--- RECORDS FOR PROCESSING Enclosed Below ---

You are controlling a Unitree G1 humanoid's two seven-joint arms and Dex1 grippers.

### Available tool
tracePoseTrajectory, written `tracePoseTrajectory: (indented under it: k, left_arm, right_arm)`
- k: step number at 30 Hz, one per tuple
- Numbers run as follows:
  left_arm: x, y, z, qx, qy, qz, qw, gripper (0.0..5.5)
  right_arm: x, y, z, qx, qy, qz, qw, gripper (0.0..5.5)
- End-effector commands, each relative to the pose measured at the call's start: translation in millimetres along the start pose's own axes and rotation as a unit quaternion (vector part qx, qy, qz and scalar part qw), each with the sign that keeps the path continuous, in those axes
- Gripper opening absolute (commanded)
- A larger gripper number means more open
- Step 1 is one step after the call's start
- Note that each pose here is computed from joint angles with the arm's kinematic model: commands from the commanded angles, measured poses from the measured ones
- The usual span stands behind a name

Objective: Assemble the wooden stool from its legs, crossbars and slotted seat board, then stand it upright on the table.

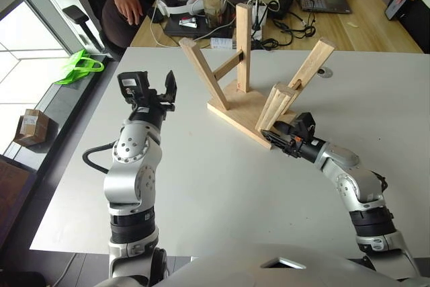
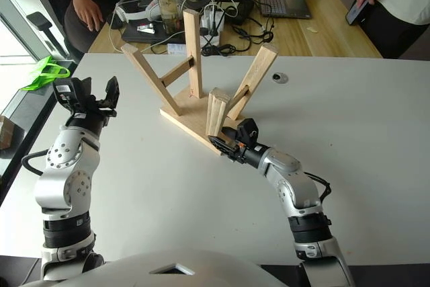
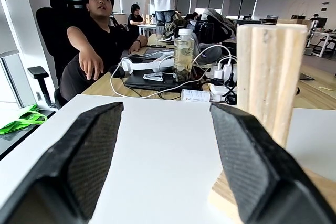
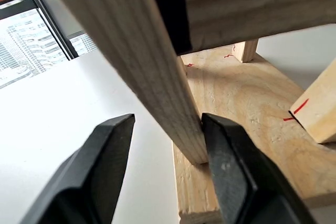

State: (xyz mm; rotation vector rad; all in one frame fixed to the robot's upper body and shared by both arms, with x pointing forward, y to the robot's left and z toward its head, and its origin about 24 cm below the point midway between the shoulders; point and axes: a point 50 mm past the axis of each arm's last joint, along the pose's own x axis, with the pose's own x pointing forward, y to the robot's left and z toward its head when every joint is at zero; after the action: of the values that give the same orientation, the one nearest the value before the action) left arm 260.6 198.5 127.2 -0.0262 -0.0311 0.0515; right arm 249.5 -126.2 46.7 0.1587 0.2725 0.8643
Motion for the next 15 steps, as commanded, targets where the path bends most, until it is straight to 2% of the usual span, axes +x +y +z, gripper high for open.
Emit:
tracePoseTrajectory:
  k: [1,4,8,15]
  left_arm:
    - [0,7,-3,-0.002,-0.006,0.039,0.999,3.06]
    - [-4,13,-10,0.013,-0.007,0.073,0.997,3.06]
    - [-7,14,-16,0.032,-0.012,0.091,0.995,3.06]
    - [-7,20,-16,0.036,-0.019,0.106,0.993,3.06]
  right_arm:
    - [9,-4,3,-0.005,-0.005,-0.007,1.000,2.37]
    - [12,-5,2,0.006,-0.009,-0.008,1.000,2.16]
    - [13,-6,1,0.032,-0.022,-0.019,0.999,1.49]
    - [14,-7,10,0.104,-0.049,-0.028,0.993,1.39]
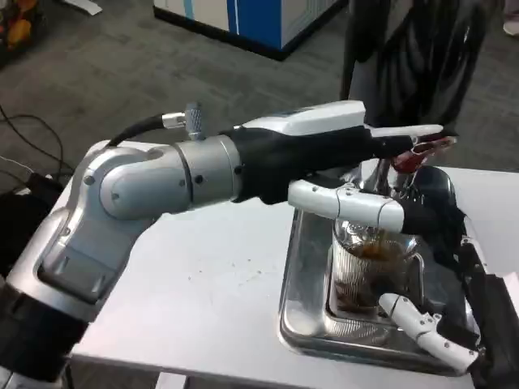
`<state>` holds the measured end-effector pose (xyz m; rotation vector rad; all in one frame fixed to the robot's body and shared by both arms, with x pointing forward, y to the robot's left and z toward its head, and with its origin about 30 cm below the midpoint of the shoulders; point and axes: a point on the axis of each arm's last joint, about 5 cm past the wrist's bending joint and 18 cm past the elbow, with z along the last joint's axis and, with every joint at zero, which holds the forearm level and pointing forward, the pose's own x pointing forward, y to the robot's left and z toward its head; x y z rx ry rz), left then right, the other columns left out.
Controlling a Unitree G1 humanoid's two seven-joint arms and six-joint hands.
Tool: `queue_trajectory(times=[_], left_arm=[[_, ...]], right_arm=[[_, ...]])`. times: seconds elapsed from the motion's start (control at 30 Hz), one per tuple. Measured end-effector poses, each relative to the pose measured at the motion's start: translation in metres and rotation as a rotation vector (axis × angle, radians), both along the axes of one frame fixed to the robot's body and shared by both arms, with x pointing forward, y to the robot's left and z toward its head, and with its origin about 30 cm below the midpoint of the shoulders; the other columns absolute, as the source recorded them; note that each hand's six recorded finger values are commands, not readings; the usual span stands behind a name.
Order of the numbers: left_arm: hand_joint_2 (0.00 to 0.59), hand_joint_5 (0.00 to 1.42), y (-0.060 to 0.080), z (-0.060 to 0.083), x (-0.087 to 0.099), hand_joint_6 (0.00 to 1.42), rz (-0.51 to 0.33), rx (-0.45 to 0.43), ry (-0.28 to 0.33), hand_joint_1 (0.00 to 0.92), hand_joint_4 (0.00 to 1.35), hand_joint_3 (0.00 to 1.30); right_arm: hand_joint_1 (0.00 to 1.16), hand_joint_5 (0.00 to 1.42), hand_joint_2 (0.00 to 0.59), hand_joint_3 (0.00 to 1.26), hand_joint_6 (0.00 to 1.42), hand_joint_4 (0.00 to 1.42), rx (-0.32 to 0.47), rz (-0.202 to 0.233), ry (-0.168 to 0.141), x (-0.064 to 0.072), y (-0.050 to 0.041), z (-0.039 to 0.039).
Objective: Grasp the cup under the faucet to collect the drink, then remove the cup.
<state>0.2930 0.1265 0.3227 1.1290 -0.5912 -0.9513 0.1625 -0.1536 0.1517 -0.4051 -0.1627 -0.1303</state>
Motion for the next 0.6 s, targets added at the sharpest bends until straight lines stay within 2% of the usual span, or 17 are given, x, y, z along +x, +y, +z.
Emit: queue_trajectory(times=[0.17, 0.33, 0.47, 0.6], left_arm=[[0.037, 0.05, 0.001, 0.0, 0.0, 0.0, 0.001, 0.002, -0.003, 0.0, 0.0, 0.05], [0.032, 0.05, 0.002, 0.0, 0.0, 0.0, 0.003, 0.003, -0.004, 0.0, 0.0, 0.05], [0.027, 0.05, 0.002, 0.0, 0.0, 0.0, 0.003, 0.003, -0.004, 0.0, 0.0, 0.05], [0.025, 0.05, 0.004, 0.001, 0.001, 0.0, 0.008, 0.007, -0.006, 0.0, 0.0, 0.05]], right_arm=[[0.65, 0.12, 0.217, 0.0, 0.02, 0.01, 0.003, -0.013, 0.015, 0.005, 0.0041, -0.0035], [0.65, 0.12, 0.217, 0.0, 0.02, 0.01, 0.017, -0.012, 0.011, 0.009, 0.0097, -0.0036], [0.65, 0.12, 0.217, 0.0, 0.01, 0.01, 0.017, -0.017, 0.02, 0.011, 0.0117, -0.0059], [0.65, 0.11, 0.217, 0.0, 0.0, 0.0, 0.012, -0.028, 0.013, 0.013, 0.0131, -0.0057]])
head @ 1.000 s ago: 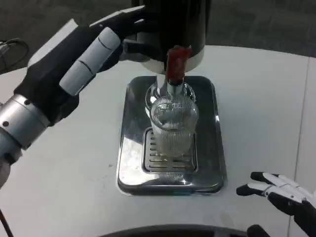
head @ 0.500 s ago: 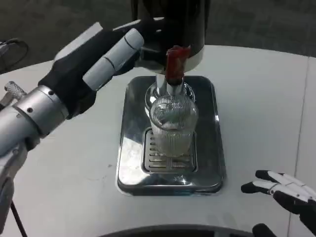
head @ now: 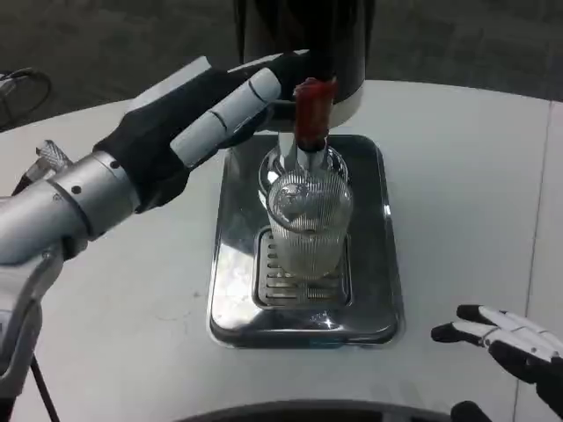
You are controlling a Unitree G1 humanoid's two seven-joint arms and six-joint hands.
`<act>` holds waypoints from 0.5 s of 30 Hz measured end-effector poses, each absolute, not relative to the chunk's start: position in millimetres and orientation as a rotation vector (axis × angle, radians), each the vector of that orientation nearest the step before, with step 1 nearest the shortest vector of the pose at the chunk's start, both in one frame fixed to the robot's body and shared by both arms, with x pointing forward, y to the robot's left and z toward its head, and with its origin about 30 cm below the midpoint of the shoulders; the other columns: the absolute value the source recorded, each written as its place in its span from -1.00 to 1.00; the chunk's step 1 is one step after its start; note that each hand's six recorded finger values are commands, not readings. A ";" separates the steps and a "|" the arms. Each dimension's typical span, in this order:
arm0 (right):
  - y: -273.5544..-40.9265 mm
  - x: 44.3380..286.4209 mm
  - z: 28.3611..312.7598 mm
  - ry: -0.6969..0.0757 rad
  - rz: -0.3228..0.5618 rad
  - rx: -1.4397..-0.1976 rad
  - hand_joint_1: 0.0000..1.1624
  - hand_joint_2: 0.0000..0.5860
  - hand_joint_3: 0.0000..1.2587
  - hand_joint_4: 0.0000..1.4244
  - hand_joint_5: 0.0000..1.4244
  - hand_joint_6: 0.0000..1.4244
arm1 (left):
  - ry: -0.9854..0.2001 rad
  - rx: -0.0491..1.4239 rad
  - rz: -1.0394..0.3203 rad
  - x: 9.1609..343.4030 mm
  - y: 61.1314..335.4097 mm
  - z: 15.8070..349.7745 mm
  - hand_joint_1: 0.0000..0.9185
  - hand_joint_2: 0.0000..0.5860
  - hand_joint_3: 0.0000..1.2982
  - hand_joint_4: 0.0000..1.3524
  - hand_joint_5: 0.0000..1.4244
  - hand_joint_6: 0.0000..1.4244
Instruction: Grasp the cup under the faucet to collect the drink, then remove the cup.
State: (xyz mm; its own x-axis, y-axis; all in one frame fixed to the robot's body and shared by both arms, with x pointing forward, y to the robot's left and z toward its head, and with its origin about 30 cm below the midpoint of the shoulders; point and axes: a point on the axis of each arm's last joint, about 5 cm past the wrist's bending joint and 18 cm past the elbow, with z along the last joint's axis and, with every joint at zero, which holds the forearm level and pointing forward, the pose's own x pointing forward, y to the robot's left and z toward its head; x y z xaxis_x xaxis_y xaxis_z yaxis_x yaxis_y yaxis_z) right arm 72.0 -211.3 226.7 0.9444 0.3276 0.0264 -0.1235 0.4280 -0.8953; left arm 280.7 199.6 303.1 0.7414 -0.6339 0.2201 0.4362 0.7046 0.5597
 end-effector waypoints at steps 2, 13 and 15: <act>-211.3 72.3 227.1 -0.212 0.284 -1.098 -0.41 0.68 -0.67 -0.90 -0.91 -0.75 | -0.425 0.508 -0.635 282.9 195.3 305.5 -1.00 -0.39 -0.74 -0.84 -0.66 -0.78; -210.9 72.4 226.8 -0.211 0.287 -1.096 -0.42 0.71 -0.67 -0.90 -0.91 -0.75 | -0.472 0.489 -0.655 287.2 188.8 312.9 -1.00 -0.36 -0.66 -0.75 -0.59 -0.69; -211.0 73.0 227.0 -0.212 0.283 -1.094 -0.43 0.71 -0.67 -0.90 -0.91 -0.75 | -0.469 0.483 -0.667 289.9 186.1 312.1 -1.00 -0.36 -0.66 -0.75 -0.59 -0.69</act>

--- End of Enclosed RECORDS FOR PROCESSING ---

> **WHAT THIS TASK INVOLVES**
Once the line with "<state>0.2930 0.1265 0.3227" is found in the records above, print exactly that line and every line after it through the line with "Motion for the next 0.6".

> **SOLUTION FOR THIS TASK**
<state>0.2930 0.1265 0.3227 1.1290 -0.5912 -0.9513 0.1625 -0.1536 0.1517 -0.4051 -0.1627 -0.1303</state>
Motion for the next 0.6 s, targets added at the sharpest bends until straight lines stay within 2% of the usual span, or 17 are given, x, y, z along +x, +y, +z.

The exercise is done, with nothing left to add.